▸ **WHAT THE EXERCISE ASKS**
The expected output is each line below containing "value", copied in full.

▸ **THE DATA**
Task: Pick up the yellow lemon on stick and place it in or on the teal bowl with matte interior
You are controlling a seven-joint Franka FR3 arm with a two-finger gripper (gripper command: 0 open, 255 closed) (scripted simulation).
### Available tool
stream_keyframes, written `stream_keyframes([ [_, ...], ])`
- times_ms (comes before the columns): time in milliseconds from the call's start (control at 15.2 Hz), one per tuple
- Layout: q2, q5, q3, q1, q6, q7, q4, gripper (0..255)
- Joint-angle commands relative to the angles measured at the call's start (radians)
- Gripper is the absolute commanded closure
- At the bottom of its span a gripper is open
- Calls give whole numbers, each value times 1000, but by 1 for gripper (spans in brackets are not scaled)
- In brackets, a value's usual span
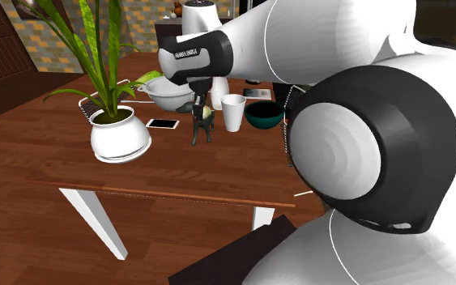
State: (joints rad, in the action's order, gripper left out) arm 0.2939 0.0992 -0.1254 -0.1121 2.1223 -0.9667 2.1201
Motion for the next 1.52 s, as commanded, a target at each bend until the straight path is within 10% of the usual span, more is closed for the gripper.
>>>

▸ **ANSWER AREA**
- Calls give whole numbers, each value times 1000, but by 1 for gripper (spans in brackets are not scaled)
- In brackets, a value's usual span

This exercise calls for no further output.